The majority of members of the Confederation of British Industry (CBI) are in favour of staying in the EU in the upcoming referendum, a survey has revealed. The group, which is the largest business lobbying organisation in the UK, has elected to remain neutral in the debate about whether to leave or remain in the EU, but did conduct a survey of its members in which roughly 80% of respondents expressed a preference for remaining part of the union.
The survey involved the questioning of 773 companies, which was carried out by polling specialists ComRes. The survey found that 80% of respondents were in favour of staying in the EU and 15% were unsure about whether they would prefer to leave or remain, leaving just 5% in favour of an exit. Bigger companies, the survey showed, were more likely to favour the UK retaining its EU membership than smaller and medium-sized companies.
CBI director-general Carolyn Fairbairn said that while the organisation would continue to take no official stance either supporting or opposing an EU exit, it would also draw up the economic case for staying in the EU. Fairbairn said that “it is not [the CBI's] place to tell people how to vote,” but also recognised that “the message from our members is resounding – most want the UK to stay in the EU because it is better for their business, jobs and prosperity.”

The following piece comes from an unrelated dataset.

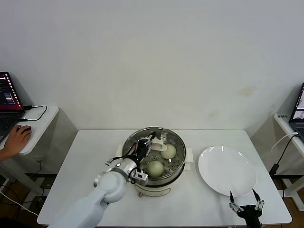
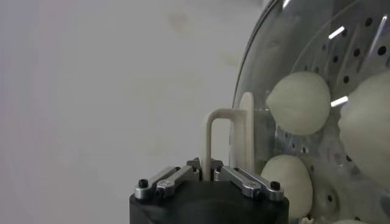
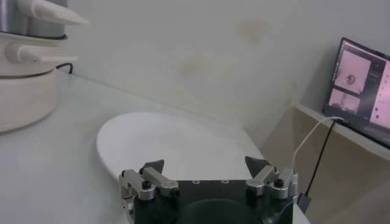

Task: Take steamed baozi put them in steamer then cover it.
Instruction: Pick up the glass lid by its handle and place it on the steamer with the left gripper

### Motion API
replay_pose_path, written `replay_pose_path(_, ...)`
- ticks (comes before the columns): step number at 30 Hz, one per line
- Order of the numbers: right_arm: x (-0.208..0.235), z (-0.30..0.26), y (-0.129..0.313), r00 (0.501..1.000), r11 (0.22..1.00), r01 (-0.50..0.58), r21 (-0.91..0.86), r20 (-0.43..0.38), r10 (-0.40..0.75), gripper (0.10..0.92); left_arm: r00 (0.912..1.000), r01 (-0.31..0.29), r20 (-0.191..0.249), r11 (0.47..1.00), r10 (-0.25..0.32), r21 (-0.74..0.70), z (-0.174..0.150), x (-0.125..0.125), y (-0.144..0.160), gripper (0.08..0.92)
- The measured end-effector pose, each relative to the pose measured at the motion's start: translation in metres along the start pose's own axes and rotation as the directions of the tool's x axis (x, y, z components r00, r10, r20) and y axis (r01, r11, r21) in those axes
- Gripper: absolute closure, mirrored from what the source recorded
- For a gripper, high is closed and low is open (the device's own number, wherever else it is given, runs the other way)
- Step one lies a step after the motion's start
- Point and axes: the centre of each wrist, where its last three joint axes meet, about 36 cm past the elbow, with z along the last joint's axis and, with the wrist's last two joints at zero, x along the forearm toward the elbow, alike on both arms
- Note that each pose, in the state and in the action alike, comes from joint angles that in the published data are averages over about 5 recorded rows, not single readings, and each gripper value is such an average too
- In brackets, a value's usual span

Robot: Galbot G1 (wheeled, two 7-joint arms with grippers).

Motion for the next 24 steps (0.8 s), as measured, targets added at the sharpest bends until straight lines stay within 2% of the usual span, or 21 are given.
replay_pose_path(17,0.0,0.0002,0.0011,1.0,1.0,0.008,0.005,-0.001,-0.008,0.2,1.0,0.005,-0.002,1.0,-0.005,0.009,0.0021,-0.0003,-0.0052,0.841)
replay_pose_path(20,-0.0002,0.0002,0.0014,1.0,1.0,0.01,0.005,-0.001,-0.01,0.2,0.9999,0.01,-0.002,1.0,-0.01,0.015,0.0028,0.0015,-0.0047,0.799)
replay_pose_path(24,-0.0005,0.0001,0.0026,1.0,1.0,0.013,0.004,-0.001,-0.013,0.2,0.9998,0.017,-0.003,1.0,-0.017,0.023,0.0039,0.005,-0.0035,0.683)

Fairbairn went on to say: “Walking away makes little economic sense and risks throwing away the many benefits we gain from being part of the EU.”
Even so, she said the CBI also recognises that it does have members who do wish to leave the EU, and as such the organisation “will continue to respect and reflect their views and campaign for EU reform to get a better deal for all businesses.”
The CBI survey comes soon after the head of another major British business organisation, the British Chambers of Commerce (BCC) stepped down following a row about the referendum. Like the CBI, the BCC has elected to remain neutral and not campaign for the country to either remain in the EU or leave. Despite this, former director general John Longworth spoke at the BCC conference in favour of leaving, a move which the BCC said was likely to create confusion about the organisation’s non-partisan stance.
Matthew Elliott, chief executive of Vote Leave, welcomed the CBI’s continued neutrality. He said that the CBI had “seen sense” in deciding not to campaign in the referendum. However, he was critical of the survey and its outcome, saying that the poll had been skewed towards larger businesses and that the CBI “consistently misrepresented the views of business on the issue, acting as little more than the Voice of Brussels.”